= Lucas chain =

Restricted type of addition chain

In mathematics, a Lucas chain is a restricted type of addition chain, named for the French mathematician Édouard Lucas. It is a sequence
$a_0, a_1, a_2, a_3, \ldots$
that satisfies a_{0}=1, and, for each k > 0,
 $a_k = a_i + a_j,$
and either
 $a_i = a_j \text{ or } \vert a_i - a_j \vert = a_m$
for some i, j, m < k.

The sequence of powers of 2 (1, 2, 4, 8, 16, ...) and the Fibonacci sequence (with a slight adjustment of the starting point 1, 2, 3, 5, 8, ...) are simple examples of Lucas chains.

Lucas chains were introduced by Peter Montgomery in 1983. They are analogous to addition chains, in that just as an addition chain A that ends with n allows for evaluating a^{n} in len(A) steps, a Lucas chain C that ends with n allow for evaluating the Lucas sequence terms {U, V }_{n} (P, Q) in len(C) steps.
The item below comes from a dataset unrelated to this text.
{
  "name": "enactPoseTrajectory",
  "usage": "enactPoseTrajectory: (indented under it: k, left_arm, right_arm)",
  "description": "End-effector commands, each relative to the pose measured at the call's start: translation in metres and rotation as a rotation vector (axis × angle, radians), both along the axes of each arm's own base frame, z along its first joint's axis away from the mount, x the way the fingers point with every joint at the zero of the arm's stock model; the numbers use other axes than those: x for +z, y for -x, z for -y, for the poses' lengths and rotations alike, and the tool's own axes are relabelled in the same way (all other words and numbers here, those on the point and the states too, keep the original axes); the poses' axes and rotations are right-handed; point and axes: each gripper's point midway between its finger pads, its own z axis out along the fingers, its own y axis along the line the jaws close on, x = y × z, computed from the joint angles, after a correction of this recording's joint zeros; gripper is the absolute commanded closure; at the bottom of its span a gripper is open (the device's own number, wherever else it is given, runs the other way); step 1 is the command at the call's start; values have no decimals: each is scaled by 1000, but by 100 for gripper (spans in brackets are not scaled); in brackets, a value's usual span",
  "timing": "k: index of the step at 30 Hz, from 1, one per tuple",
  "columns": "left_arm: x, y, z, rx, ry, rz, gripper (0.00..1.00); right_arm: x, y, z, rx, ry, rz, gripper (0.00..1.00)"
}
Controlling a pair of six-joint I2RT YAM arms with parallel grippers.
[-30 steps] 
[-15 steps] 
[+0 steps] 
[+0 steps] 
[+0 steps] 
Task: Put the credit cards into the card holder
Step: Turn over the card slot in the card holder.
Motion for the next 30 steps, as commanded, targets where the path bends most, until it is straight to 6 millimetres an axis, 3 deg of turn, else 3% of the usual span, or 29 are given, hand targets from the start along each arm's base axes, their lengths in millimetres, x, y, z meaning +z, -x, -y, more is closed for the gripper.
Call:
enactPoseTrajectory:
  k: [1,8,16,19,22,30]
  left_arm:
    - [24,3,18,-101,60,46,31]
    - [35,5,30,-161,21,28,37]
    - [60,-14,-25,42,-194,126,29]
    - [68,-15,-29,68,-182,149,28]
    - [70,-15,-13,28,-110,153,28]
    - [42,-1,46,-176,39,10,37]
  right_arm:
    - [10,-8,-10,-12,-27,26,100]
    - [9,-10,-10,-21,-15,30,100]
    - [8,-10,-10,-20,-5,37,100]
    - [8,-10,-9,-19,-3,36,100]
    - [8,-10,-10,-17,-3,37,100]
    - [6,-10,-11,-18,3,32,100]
Just like the addition chain, a basic method for computing a Lucas chain that ends with n is via the binary method, similar to exponentiation by squaring. This gives a chain length of O(log n).
Shorter chains can be obtained using a range of other methods such as Montgomery's PRAC. Because the process of finding a better chain is expensive, good chains are usually precomputed.
DJ Bernstein mentions a number of Lucas chain-based schemes in 2017.

If L(n) is the length of the shortest Lucas chain for n, then Kutz has shown that most n do not have L < (1-ε) log_{φ}(n), where φ is the Golden ratio.